Give back the full listing verbatim, apart from its images.
***** RECORDS FOR PROCESSING
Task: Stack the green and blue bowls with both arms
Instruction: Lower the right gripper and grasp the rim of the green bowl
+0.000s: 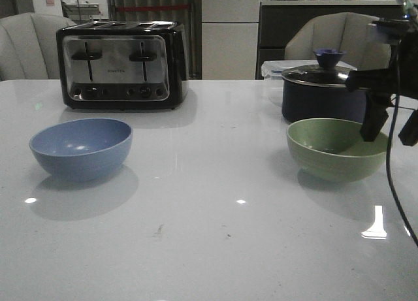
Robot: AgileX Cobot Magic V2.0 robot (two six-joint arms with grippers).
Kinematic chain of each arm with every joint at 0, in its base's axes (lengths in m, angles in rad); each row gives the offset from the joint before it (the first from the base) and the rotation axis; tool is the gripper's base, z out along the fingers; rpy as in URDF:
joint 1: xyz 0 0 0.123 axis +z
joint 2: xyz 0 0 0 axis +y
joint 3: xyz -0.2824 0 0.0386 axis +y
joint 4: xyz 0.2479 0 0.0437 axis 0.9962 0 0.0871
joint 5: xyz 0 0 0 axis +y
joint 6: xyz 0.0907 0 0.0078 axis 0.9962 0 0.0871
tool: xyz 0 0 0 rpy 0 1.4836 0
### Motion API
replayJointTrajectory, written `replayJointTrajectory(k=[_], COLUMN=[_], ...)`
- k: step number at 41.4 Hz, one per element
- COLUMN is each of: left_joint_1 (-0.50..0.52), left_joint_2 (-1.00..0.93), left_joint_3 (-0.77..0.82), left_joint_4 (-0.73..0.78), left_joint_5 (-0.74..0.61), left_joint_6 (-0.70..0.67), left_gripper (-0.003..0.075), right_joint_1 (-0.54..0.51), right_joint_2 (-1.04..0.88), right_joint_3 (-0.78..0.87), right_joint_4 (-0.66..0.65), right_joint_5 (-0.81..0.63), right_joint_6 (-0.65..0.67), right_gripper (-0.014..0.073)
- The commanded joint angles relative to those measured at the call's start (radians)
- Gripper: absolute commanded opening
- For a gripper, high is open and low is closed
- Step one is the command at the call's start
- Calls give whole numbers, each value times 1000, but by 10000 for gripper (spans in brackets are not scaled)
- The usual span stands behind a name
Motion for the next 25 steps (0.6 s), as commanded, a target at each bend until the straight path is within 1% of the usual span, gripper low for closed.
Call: replayJointTrajectory(k=[1,3,5,8,13,15,18,22,25], left_joint_1=[0,0,0,0,0,0,0,0,0], left_joint_2=[7,7,7,7,7,7,7,7,7], left_joint_3=[-34,-34,-34,-34,-34,-34,-34,-34,-34], left_joint_4=[-6,-6,-6,-6,-6,-6,-6,-6,-6], left_joint_5=[-68,-68,-68,-68,-68,-68,-68,-68,-68], left_joint_6=[-3,-3,-3,-3,-3,-3,-3,-3,-3], left_gripper=[507,507,507,507,507,507,507,507,507], right_joint_1=[-6,-6,-6,-6,-6,-6,-6,-5,-1], right_joint_2=[8,30,47,60,51,45,34,12,-12], right_joint_3=[-84,-103,-122,-145,-153,-154,-157,-157,-157], right_joint_4=[11,11,11,11,11,11,11,11,15], right_joint_5=[-32,-23,-7,32,55,63,81,105,129], right_joint_6=[-2,-2,-6,-11,-11,-11,-14,-28,-45], right_gripper=[457,456,434,358,190,136,80,40,37])
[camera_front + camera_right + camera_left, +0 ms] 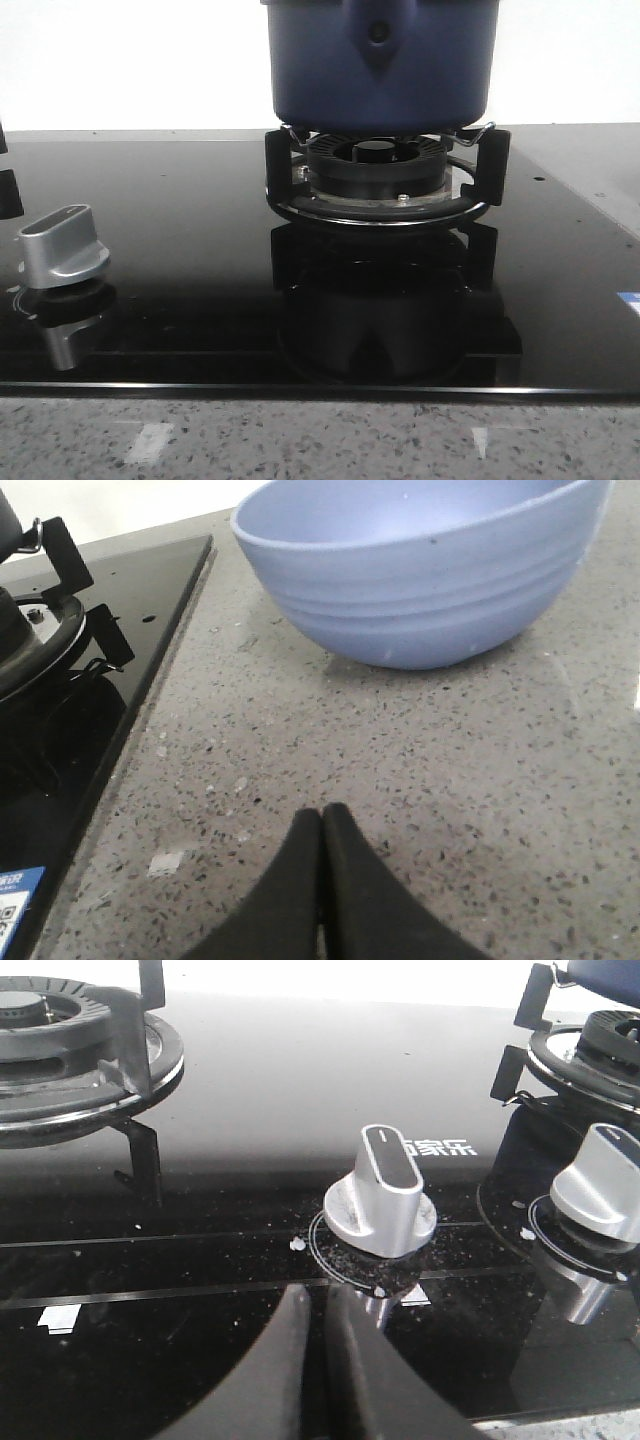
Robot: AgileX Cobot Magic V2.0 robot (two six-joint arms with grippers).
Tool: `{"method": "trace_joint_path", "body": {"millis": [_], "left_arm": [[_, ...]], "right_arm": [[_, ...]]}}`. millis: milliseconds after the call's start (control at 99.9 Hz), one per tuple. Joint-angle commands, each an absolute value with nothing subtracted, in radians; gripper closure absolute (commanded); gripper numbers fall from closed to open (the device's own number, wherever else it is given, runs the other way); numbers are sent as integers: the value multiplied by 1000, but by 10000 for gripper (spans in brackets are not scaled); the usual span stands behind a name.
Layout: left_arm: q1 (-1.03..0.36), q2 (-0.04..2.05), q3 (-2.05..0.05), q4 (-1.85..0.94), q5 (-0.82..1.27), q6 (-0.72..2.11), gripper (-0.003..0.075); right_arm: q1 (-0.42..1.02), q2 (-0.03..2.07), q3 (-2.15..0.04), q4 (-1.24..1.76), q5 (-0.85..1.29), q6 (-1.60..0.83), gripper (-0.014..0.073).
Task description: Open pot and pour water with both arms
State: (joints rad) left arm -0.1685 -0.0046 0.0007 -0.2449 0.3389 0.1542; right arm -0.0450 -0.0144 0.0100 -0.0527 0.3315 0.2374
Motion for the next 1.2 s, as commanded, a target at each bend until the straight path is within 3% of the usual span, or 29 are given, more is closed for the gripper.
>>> {"method": "trace_joint_path", "body": {"millis": [0,721,921,1101,1191], "left_arm": [[-170,-31,33,-259,300,145,740],[-170,-31,33,-259,300,145,741],[-170,-31,33,-241,237,153,741],[-170,-31,33,-911,102,152,741],[-170,-31,32,-1062,12,152,741]], "right_arm": [[-52,-30,38,-46,322,230,664],[-52,-30,38,-48,322,230,664],[-52,-30,38,-25,191,230,664],[-52,-30,36,440,-54,230,664],[-52,-30,36,581,-90,230,664]]}}
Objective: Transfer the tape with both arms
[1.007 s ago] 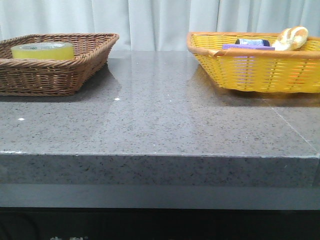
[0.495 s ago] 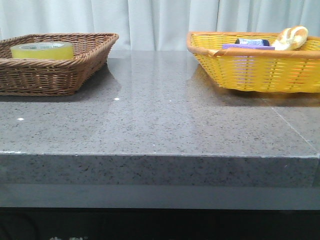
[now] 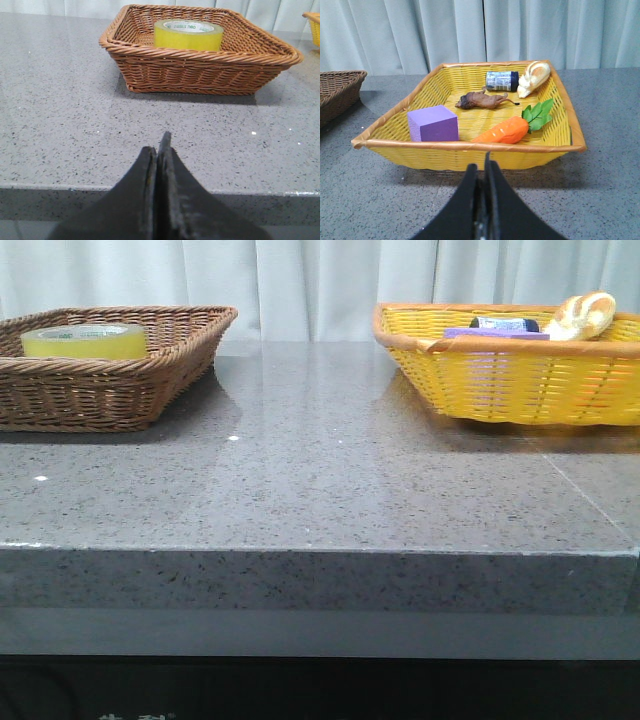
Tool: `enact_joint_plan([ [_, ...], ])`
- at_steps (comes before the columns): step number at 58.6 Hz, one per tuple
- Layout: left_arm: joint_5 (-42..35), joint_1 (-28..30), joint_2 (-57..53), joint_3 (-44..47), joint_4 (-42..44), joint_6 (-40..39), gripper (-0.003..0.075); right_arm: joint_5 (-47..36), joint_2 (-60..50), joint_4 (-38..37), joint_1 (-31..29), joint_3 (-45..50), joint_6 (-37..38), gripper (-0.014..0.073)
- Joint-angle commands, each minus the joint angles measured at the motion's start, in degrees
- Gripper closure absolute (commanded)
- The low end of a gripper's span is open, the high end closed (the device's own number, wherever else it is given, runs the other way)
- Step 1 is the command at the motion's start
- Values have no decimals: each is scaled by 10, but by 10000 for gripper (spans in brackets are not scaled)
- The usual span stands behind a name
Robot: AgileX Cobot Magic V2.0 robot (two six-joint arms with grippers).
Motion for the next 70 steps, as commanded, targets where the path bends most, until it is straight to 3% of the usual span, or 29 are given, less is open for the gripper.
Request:
enact_joint_plan([
  [1,-51,0,-11,22,-5,-8,740,-42,7,1,0,-16,0,663],
  [19,-51,0,-11,22,-5,-8,740,-56,7,-9,0,-4,-1,663],
  [35,-51,0,-11,22,-5,-8,740,-160,-30,-60,13,135,62,663],
  [43,-51,0,-11,22,-5,-8,740,-161,-77,-62,19,185,65,663],
  [56,-51,0,-11,22,-5,-8,740,-105,-95,-66,19,185,64,663],
  [70,-51,0,-11,22,-5,-8,740,-99,-94,-66,19,185,64,663],
])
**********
- OUTPUT BELOW -
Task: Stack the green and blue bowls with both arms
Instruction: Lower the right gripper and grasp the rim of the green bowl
+0.000s: 
Robot: AgileX Cobot Magic V2.0 robot (two six-joint arms with grippers).
Kinematic chain of each arm with every joint at 0, in its base's axes (lengths in m, angles in rad); each row gives the offset from the joint before it (the first from the base) and the rotation axis; tool is the gripper's base, z out along the fingers; rpy as in URDF:
joint 1: xyz 0 0 0.123 axis +z
joint 2: xyz 0 0 0 axis +y
joint 3: xyz -0.2824 0 0.0386 axis +y
joint 4: xyz 0.2479 0 0.0437 axis 0.9962 0 0.0871
joint 5: xyz 0 0 0 axis +y
joint 6: xyz 0.0907 0 0.0078 axis 0.9962 0 0.0871
tool: xyz 0 0 0 rpy 0 1.4836 0
### Motion API
replayJointTrajectory, written `replayJointTrajectory(k=[_], COLUMN=[_], ...)`
- k: step number at 41.4 Hz, one per element
- COLUMN is each of: left_joint_1 (-0.50..0.52), left_joint_2 (-1.00..0.93), left_joint_3 (-0.77..0.82), left_joint_4 (-0.73..0.78), left_joint_5 (-0.74..0.61), left_joint_6 (-0.70..0.67), left_gripper (-0.003..0.075), right_joint_1 (-0.54..0.51), right_joint_2 (-1.04..0.88), right_joint_3 (-0.78..0.87), right_joint_4 (-0.66..0.65), right_joint_5 (-0.81..0.63), right_joint_6 (-0.65..0.67), right_gripper (-0.014..0.073)
- The commanded joint angles relative to those measured at the call's start (radians)
- Gripper: absolute commanded opening
- For a gripper, high is open and low is closed
- Step one is the command at the call's start
- Calls give whole numbers, each value times 1000, but by 10000 for gripper (spans in brackets are not scaled)
- The usual span stands behind a name
Motion for the next 25 steps (0.6 s), as commanded, a target at each bend until the straight path is within 1% of the usual span, gripper low for closed.
Call: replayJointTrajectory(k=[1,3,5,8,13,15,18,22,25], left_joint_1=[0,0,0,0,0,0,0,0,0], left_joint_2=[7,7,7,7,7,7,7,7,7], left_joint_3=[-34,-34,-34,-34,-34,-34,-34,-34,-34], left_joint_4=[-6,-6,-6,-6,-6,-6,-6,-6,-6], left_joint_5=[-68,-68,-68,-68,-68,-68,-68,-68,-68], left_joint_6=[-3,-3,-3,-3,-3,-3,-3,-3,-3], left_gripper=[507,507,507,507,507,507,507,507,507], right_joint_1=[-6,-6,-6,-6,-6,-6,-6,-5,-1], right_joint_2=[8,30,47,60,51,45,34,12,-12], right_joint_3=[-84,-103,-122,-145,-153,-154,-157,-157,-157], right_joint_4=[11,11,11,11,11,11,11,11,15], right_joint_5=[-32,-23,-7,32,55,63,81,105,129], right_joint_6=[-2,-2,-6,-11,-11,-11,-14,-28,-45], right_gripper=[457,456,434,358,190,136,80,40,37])
[camera_front + camera_right + camera_left, +0 ms] 
Robot: AgileX Cobot Magic V2.0 robot (two six-joint arms with grippers).
Tool: `{"method": "trace_joint_path", "body": {"millis": [_], "left_arm": [[_, ...]], "right_arm": [[_, ...]]}}`. millis: milliseconds after the call's start (control at 99.9 Hz), one per tuple. Joint-angle commands, each an absolute value with nothing subtracted, in radians; gripper closure absolute (commanded); gripper numbers fall from closed to open (the device's own number, wherever else it is given, runs the other way); numbers are sent as integers: the value multiplied by 1000, but by 10000 for gripper (spans in brackets are not scaled); the usual span stands behind a name.
Layout: left_arm: q1 (-1.03..0.36), q2 (-0.04..2.05), q3 (-2.05..0.05), q4 (-1.85..0.94), q5 (-0.82..1.27), q6 (-0.72..2.11), gripper (-0.003..0.075); right_arm: q1 (-0.42..1.02), q2 (-0.03..2.07), q3 (-2.15..0.04), q4 (-1.24..1.76), q5 (-0.85..1.29), q6 (-1.60..0.83), gripper (-0.014..0.073).
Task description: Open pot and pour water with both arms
State: (joints rad) left arm -0.1685 -0.0046 0.0007 -0.2449 0.3389 0.1542; right arm -0.0450 -0.0144 0.0100 -0.0527 0.3315 0.2374
Motion for the next 1.2 s, as commanded, a target at each bend until the straight path is within 3% of the usual span, or 29 are given, more is closed for the gripper.
>>> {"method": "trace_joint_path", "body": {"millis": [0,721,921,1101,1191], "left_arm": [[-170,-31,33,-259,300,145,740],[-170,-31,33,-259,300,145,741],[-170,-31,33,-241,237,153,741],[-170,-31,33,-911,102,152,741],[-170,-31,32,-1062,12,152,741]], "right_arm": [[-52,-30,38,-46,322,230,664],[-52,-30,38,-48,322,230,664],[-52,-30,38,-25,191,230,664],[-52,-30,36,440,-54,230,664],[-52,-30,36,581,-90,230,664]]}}
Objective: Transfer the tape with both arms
[1.007 s ago] 
[0.495 s ago] 
[now] 
Tool: `enact_joint_plan([ [_, ...], ])`
- at_steps (comes before the columns): step number at 58.6 Hz, one per tuple
- Layout: left_arm: joint_5 (-42..35), joint_1 (-28..30), joint_2 (-57..53), joint_3 (-44..47), joint_4 (-42..44), joint_6 (-40..39), gripper (-0.003..0.075); right_arm: joint_5 (-47..36), joint_2 (-60..50), joint_4 (-38..37), joint_1 (-31..29), joint_3 (-45..50), joint_6 (-37..38), gripper (-0.014..0.073)
- Joint-angle commands, each minus the joint angles measured at the motion's start, in degrees
- Gripper closure absolute (commanded)
- The low end of a gripper's span is open, the high end closed (the device's own number, wherever else it is given, runs the other way)
- Step 1 is the command at the motion's start
- Values have no decimals: each is scaled by 10, but by 10000 for gripper (spans in brackets are not scaled)
- The usual span stands behind a name
Robot: AgileX Cobot Magic V2.0 robot (two six-joint arms with grippers).
Motion for the next 70 steps, as commanded, targets where the path bends most, until it is straight to 3% of the usual span, or 29 are given, less is open for the gripper.
Request:
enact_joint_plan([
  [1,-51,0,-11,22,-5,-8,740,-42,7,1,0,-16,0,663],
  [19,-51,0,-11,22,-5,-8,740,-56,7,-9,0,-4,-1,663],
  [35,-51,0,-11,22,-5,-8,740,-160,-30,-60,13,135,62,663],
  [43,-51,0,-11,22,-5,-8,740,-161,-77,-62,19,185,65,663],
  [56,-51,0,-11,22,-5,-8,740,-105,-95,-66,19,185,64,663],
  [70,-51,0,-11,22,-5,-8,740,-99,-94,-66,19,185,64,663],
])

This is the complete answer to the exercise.